Activity — Print the first line of the data below and every one after it, through the line containing "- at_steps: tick", exactly as written.

Recorded data —
○ ○ ○ ○ ○ ○ ○

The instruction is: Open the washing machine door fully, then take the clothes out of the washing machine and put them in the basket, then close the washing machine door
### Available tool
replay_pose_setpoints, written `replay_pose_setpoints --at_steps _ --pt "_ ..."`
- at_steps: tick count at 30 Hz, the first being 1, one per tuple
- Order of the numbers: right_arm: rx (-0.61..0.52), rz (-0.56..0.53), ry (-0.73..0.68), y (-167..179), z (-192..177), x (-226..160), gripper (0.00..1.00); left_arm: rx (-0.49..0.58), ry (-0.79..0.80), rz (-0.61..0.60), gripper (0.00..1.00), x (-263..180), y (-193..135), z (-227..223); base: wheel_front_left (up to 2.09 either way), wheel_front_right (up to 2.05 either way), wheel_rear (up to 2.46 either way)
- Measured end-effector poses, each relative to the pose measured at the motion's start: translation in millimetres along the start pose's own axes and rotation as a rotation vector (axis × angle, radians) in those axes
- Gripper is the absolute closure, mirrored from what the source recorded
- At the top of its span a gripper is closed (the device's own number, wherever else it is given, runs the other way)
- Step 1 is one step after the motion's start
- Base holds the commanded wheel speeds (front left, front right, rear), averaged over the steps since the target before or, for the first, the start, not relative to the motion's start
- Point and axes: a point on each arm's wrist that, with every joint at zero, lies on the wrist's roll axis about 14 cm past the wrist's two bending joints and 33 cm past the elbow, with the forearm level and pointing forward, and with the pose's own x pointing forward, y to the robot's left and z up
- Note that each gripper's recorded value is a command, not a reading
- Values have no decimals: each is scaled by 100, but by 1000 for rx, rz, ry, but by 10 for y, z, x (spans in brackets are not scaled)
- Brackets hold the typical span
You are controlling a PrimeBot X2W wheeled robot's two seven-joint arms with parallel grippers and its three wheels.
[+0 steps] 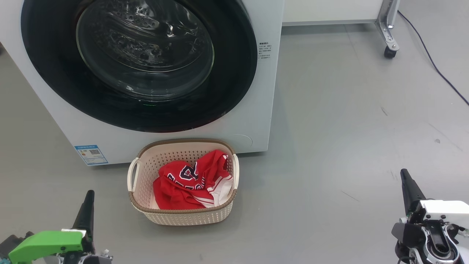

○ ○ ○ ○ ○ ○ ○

Answer box —
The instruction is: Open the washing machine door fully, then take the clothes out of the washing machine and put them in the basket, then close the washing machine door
### Available tool
replay_pose_setpoints, written `replay_pose_setpoints --at_steps _ --pt "_ ..."`
- at_steps: tick count at 30 Hz, the first being 1, one per tuple

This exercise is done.